┌─ MATERIAL PROVIDED

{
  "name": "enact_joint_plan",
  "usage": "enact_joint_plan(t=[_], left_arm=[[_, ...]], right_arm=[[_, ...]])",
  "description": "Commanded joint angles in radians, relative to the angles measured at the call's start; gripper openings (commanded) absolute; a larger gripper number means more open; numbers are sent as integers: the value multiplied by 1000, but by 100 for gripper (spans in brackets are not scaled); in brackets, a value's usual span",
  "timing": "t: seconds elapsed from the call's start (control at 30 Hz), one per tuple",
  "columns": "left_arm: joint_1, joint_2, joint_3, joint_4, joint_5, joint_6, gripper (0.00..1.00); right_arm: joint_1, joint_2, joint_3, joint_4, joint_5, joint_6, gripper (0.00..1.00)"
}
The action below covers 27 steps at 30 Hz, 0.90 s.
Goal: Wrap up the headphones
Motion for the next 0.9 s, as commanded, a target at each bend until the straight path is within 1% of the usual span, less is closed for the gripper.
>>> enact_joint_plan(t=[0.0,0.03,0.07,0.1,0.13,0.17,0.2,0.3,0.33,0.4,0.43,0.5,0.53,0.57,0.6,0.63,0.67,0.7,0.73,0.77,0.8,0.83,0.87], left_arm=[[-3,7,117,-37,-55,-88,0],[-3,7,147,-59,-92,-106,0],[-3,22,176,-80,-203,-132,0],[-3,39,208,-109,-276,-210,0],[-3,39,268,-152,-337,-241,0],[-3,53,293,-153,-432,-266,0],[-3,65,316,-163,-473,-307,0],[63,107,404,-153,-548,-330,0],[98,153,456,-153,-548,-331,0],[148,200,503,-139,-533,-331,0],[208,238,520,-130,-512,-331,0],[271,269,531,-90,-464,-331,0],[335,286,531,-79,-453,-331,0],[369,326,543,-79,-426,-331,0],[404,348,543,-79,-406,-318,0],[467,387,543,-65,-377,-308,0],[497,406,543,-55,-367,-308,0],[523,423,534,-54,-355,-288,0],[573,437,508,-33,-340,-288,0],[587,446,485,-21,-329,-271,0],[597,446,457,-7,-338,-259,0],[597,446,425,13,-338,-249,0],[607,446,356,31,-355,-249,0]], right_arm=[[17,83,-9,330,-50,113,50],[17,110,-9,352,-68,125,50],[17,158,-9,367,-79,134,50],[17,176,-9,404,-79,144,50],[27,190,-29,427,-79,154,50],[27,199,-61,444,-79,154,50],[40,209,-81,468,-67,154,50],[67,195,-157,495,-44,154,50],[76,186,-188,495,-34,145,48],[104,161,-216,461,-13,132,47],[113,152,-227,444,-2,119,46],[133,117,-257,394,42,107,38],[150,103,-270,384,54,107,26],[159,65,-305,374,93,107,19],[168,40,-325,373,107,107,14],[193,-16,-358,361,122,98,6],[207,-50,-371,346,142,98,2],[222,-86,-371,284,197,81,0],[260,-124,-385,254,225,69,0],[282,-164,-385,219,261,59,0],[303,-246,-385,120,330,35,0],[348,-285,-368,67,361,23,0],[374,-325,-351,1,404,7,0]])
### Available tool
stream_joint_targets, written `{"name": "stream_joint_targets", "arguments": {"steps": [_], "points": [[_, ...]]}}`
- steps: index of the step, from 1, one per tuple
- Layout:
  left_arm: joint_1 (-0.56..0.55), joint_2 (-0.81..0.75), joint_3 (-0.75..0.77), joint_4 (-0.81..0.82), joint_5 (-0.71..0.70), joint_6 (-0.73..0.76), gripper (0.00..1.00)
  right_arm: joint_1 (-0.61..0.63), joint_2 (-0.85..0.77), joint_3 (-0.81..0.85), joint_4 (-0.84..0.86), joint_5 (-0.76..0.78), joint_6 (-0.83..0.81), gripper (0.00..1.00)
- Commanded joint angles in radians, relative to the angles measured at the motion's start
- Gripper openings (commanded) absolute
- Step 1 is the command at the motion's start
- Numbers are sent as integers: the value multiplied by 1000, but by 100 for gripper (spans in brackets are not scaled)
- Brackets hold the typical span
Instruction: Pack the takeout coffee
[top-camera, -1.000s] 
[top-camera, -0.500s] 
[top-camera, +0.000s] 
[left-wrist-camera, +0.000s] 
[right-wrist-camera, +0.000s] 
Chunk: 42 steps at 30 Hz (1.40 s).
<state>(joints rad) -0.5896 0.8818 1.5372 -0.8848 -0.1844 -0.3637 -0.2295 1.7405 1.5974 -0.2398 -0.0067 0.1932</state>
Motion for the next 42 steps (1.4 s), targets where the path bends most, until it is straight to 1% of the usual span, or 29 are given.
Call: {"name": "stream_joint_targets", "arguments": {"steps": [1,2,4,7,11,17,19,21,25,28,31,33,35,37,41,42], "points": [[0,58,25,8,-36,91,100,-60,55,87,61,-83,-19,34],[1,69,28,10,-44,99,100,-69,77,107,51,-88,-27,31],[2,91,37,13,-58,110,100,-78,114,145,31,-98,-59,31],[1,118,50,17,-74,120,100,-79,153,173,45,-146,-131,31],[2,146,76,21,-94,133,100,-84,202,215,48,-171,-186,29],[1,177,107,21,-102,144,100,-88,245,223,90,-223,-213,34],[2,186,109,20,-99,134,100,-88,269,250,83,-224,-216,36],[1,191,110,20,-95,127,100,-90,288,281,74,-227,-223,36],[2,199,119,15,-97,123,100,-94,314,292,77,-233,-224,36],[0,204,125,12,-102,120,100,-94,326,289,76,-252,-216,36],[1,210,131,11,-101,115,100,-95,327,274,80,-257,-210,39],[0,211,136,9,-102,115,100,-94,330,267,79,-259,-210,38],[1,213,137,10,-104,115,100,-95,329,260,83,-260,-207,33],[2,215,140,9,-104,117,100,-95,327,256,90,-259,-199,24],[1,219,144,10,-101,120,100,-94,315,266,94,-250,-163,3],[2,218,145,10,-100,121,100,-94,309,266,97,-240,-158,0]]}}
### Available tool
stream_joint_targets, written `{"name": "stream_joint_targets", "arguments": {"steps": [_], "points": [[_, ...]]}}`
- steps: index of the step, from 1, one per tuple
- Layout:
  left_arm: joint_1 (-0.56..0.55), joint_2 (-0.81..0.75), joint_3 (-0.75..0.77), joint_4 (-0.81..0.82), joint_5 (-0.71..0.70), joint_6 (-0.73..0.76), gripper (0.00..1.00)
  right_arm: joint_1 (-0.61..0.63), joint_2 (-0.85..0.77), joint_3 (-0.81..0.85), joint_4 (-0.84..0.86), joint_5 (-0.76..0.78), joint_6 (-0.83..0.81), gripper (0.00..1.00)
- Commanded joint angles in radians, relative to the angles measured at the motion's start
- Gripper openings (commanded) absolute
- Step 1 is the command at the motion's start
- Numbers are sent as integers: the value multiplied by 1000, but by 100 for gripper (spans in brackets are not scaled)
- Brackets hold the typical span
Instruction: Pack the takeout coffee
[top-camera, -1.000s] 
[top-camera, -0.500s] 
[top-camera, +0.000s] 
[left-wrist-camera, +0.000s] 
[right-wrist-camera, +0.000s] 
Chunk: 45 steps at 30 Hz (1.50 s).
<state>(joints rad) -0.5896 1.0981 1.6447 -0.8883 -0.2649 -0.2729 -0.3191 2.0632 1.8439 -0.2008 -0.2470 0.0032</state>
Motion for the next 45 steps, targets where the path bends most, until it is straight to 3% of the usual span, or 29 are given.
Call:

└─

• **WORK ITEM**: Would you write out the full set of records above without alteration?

• **SOLUTION TO THE EXERCISE**:
{
  "name": "enact_joint_plan",
  "usage": "enact_joint_plan(t=[_], left_arm=[[_, ...]], right_arm=[[_, ...]])",
  "description": "Commanded joint angles in radians, relative to the angles measured at the call's start; gripper openings (commanded) absolute; a larger gripper number means more open; numbers are sent as integers: the value multiplied by 1000, but by 100 for gripper (spans in brackets are not scaled); in brackets, a value's usual span",
  "timing": "t: seconds elapsed from the call's start (control at 30 Hz), one per tuple",
  "columns": "left_arm: joint_1, joint_2, joint_3, joint_4, joint_5, joint_6, gripper (0.00..1.00); right_arm: joint_1, joint_2, joint_3, joint_4, joint_5, joint_6, gripper (0.00..1.00)"
}
The action below covers 27 steps at 30 Hz, 0.90 s.
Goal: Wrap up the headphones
Motion for the next 0.9 s, as commanded, a target at each bend until the straight path is within 1% of the usual span, less is closed for the gripper.
>>> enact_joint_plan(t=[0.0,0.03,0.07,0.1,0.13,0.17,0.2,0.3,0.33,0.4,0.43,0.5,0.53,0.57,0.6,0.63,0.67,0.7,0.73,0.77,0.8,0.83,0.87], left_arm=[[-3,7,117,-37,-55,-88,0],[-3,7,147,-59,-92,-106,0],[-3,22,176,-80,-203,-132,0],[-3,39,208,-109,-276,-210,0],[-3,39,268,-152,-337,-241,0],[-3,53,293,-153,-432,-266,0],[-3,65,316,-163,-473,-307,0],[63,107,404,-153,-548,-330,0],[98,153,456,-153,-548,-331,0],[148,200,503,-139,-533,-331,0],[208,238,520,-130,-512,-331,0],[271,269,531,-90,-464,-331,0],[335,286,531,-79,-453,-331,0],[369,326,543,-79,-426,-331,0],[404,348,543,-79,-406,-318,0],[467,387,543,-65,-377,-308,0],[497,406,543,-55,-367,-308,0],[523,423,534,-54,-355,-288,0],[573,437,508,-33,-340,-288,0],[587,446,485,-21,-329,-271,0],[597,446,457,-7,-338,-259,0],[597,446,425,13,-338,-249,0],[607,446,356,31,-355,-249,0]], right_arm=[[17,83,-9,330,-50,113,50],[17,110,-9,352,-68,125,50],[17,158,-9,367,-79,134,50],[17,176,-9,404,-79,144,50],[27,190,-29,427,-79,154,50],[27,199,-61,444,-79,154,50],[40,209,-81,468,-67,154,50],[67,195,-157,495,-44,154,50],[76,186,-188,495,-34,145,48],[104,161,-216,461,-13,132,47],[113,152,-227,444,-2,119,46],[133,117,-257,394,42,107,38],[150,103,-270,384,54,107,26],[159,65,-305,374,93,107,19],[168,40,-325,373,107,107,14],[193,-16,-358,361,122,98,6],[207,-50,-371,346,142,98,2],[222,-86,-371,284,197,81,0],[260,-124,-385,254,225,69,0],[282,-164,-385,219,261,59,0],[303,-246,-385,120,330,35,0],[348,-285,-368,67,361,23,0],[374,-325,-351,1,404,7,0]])
### Available tool
stream_joint_targets, written `{"name": "stream_joint_targets", "arguments": {"steps": [_], "points": [[_, ...]]}}`
- steps: index of the step, from 1, one per tuple
- Layout:
  left_arm: joint_1 (-0.56..0.55), joint_2 (-0.81..0.75), joint_3 (-0.75..0.77), joint_4 (-0.81..0.82), joint_5 (-0.71..0.70), joint_6 (-0.73..0.76), gripper (0.00..1.00)
  right_arm: joint_1 (-0.61..0.63), joint_2 (-0.85..0.77), joint_3 (-0.81..0.85), joint_4 (-0.84..0.86), joint_5 (-0.76..0.78), joint_6 (-0.83..0.81), gripper (0.00..1.00)
- Commanded joint angles in radians, relative to the angles measured at the motion's start
- Gripper openings (commanded) absolute
- Step 1 is the command at the motion's start
- Numbers are sent as integers: the value multiplied by 1000, but by 100 for gripper (spans in brackets are not scaled)
- Brackets hold the typical span
Instruction: Pack the takeout coffee
[top-camera, -1.000s] 
[top-camera, -0.500s] 
[top-camera, +0.000s] 
[left-wrist-camera, +0.000s] 
[right-wrist-camera, +0.000s] 
Chunk: 42 steps at 30 Hz (1.40 s).
<state>(joints rad) -0.5896 0.8818 1.5372 -0.8848 -0.1844 -0.3637 -0.2295 1.7405 1.5974 -0.2398 -0.0067 0.1932</state>
Motion for the next 42 steps (1.4 s), targets where the path bends most, until it is straight to 1% of the usual span, or 29 are given.
Call: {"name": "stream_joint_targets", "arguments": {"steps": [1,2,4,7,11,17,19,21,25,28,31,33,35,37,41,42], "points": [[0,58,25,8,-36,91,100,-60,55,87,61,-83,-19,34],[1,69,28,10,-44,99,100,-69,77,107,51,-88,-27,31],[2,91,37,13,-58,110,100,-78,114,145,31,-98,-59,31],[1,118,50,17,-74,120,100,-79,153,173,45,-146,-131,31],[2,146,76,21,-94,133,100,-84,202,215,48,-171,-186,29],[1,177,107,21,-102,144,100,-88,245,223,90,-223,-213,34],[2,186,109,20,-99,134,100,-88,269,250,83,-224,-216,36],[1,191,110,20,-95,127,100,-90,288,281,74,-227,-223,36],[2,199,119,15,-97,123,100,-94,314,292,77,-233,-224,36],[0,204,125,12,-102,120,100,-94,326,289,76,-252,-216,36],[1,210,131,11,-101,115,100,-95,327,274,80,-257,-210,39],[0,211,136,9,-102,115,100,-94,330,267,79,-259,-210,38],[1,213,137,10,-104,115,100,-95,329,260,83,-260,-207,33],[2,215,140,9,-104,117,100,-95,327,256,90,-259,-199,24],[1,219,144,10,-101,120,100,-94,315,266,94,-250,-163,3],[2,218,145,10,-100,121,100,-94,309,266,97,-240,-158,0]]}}
### Available tool
stream_joint_targets, written `{"name": "stream_joint_targets", "arguments": {"steps": [_], "points": [[_, ...]]}}`
- steps: index of the step, from 1, one per tuple
- Layout:
  left_arm: joint_1 (-0.56..0.55), joint_2 (-0.81..0.75), joint_3 (-0.75..0.77), joint_4 (-0.81..0.82), joint_5 (-0.71..0.70), joint_6 (-0.73..0.76), gripper (0.00..1.00)
  right_arm: joint_1 (-0.61..0.63), joint_2 (-0.85..0.77), joint_3 (-0.81..0.85), joint_4 (-0.84..0.86), joint_5 (-0.76..0.78), joint_6 (-0.83..0.81), gripper (0.00..1.00)
- Commanded joint angles in radians, relative to the angles measured at the motion's start
- Gripper openings (commanded) absolute
- Step 1 is the command at the motion's start
- Numbers are sent as integers: the value multiplied by 1000, but by 100 for gripper (spans in brackets are not scaled)
- Brackets hold the typical span
Instruction: Pack the takeout coffee
[top-camera, -1.000s] 
[top-camera, -0.500s] 
[top-camera, +0.000s] 
[left-wrist-camera, +0.000s] 
[right-wrist-camera, +0.000s] 
Chunk: 45 steps at 30 Hz (1.50 s).
<state>(joints rad) -0.5896 1.0981 1.6447 -0.8883 -0.2649 -0.2729 -0.3191 2.0632 1.8439 -0.2008 -0.2470 0.0032</state>
Motion for the next 45 steps, targets where the path bends most, until it is straight to 3% of the usual span, or 29 are given.
Call:

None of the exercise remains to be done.